Назад: ГРАНОВИТАЯ ПАЛАТА
Дальше: НОЧЬ НА СУББОТУ

КРОВАВАЯ ПЯТНИЦА

– Вот, – сказал ребе Хаим, поднимая на ладони массивную чарку, – вот, вчера государь одарил. А до того дважды чашу сию наполнили и мне поднесли.
– Красота-то какая! – промолвила Нежана.
– Кррасота! – подтвердил попугай. – Доррогой подаррок!

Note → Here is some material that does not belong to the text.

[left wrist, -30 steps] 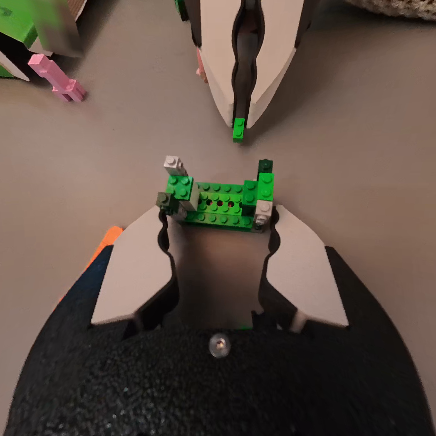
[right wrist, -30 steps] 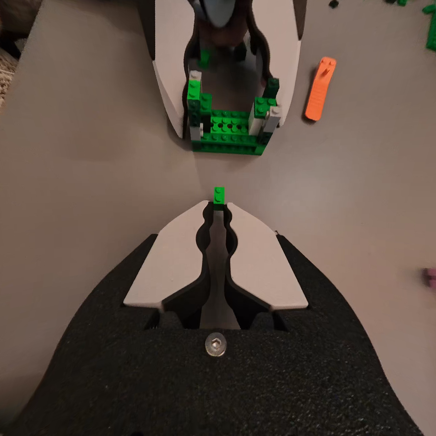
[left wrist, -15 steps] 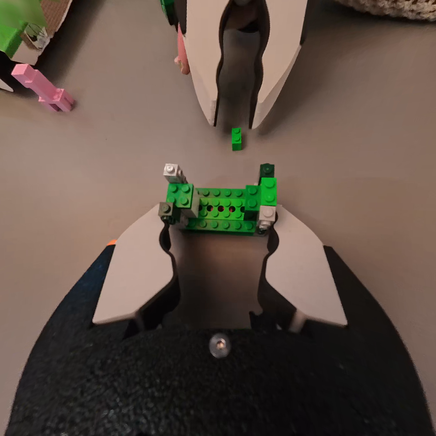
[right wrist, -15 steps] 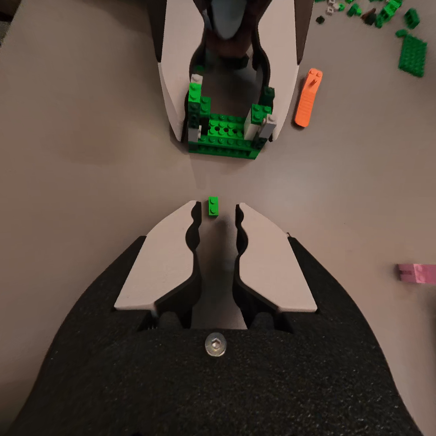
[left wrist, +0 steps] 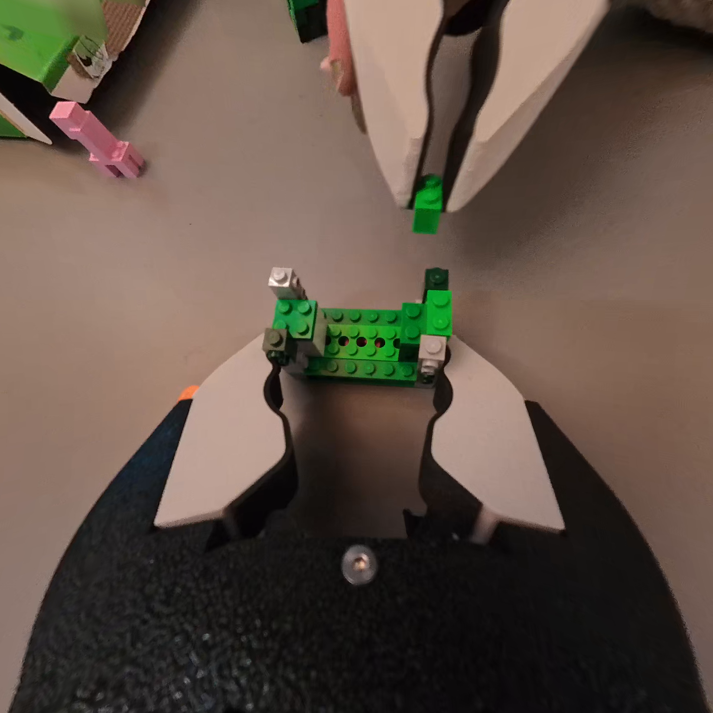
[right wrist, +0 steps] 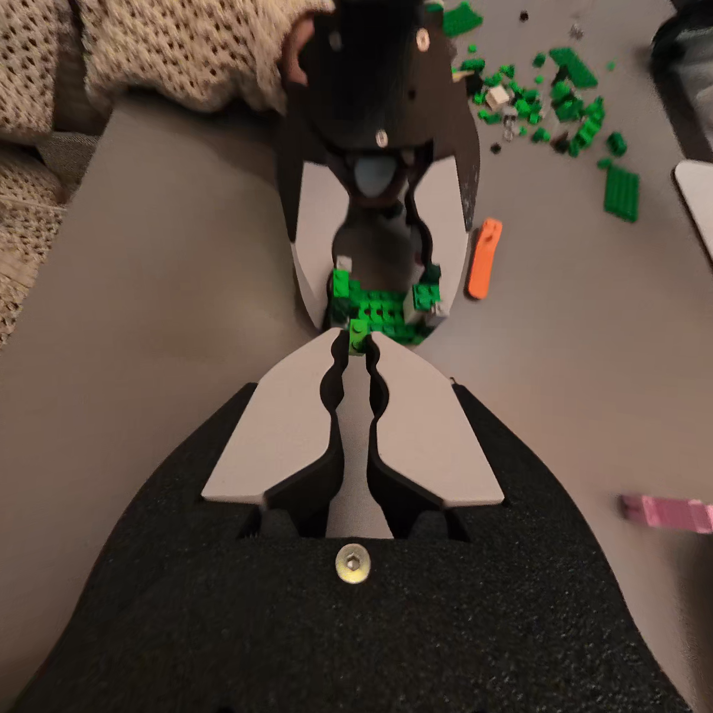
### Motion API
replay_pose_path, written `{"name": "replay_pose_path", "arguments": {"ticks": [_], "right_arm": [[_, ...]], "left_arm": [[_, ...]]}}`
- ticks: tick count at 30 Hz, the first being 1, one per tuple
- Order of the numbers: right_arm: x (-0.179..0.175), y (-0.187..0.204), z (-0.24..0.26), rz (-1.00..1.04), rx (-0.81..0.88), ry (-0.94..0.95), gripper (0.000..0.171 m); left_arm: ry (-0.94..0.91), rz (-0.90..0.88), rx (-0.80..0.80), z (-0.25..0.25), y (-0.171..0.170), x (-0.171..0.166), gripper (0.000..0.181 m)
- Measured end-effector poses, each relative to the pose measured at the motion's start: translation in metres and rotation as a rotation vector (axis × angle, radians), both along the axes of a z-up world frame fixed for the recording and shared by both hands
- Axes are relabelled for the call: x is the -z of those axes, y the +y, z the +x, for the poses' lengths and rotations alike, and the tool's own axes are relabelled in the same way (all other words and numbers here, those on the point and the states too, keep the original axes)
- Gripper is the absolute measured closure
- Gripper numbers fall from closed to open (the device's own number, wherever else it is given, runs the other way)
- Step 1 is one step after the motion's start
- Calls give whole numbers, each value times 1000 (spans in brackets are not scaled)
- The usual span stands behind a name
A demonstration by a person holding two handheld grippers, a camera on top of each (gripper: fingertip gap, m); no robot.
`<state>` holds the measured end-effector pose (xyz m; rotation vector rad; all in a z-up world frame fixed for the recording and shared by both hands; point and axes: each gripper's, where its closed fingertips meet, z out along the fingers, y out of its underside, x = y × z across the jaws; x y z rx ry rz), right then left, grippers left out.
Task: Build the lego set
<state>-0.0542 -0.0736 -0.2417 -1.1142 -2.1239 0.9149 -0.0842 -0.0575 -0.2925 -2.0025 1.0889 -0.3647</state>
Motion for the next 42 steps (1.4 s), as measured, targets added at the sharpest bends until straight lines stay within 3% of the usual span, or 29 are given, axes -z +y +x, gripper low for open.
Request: {"name": "replay_pose_path", "arguments": {"ticks": [14, 42], "right_arm": [[2, -14, -15, 99, -63, -191, 163], [4, -16, -12, 121, -66, -221, 163]], "left_arm": [[-5, -13, -27, 0, 1, 1, 104], [-8, -21, -29, 0, 0, 1, 104]]}}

Утро выдалось погожее, и серебро сверкало точно второе солнышко, а от камней самоцветных тянулась по всему подворью радуга. Камни, украшавшие чарку, были четырех цветов: красный рубин, синий сапфир, зеленый изумруд и еще желтый камешек, названия которого Нежана не знала. Сама же чаша была не маленькой, с горшок для сметаны, с дивным узорочьем по серебру: звери единороги, грифоны и камелеопарды. Сразу видно, княжья посудина!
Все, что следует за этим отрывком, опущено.